Ghostly International

Der aus Texas stammende, in New York lebende Produzent und DJ führt auf seinem nunmehr fünften Longplayer fort, was auch bereits am Vorgänger sehr überzeugend umgesetzt wurde: Schattierungen elektronischer Tanzmusik, mit der (Pop-)Song-Schablone gleicherma&szligen gezeichnet wie anhand eingängiger, unterlegter Rhythmik skizziert.
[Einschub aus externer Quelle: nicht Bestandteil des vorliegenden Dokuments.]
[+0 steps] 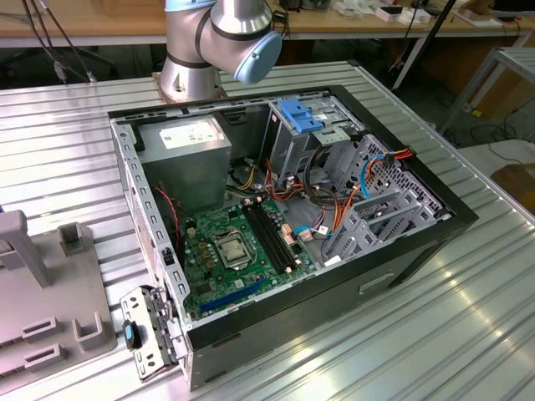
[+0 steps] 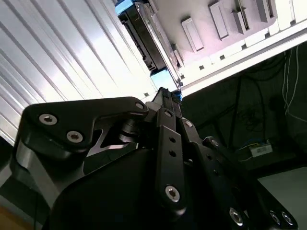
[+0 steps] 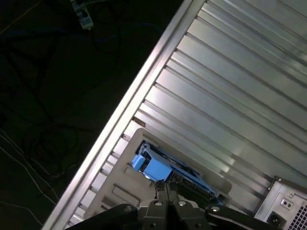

War »Black City« noch eine düstere Hommage an Dears‘ damalige innerstädtische Wahlheimat (Brooklyner Hipster-Egomanie traf dabei auf die Abgründe menschlichen Seelenlebens), so erscheint sein neuestes Werk auf den ersten Blick (vom Cover-Gemälde einmal abgesehen) zumindest soundtechnisch etwas farbenfroher. Der Mann hat mittlerweile die Stadtflucht in Richtung Upstate angetreten, wo es sich in der bunten Vielfalt der Natur möglicherweise entspannter produzieren lässt. »Beams« manifestiert dabei Matthew Dears‘ Entwicklung zum im Sprechgesang operierenden Geschichtenerzähler, welche nach wie vor kryptisch, verwirrend und von Zweifeln geprägt erscheinen. Musikalische Referenzpunkte sind mitunter an den Talking Heads oder David Bowie festzumachen, das eine oder andere eingearbeitete Sample (etwa »Dyin‘ To Be Dancin’« von Empress oder Sine’s »Rotation«) lässt überdies Vorlieben für Funk und Disco ebenso erkennen, wie die verwendeten Synthies ebensolche für eher wavige Sphären offenbaren. Dear versteht es letztendlich diese auf »Beams« aufbrechenden, unterschiedlichen Einflüsse zusehends in einen verzweigten bis extraterrestrisch anmutenden Sound zu verpacken. Die Plattenkiste aus den 1980er-Jahren ist bei ihm jedenfalls in guten Händen.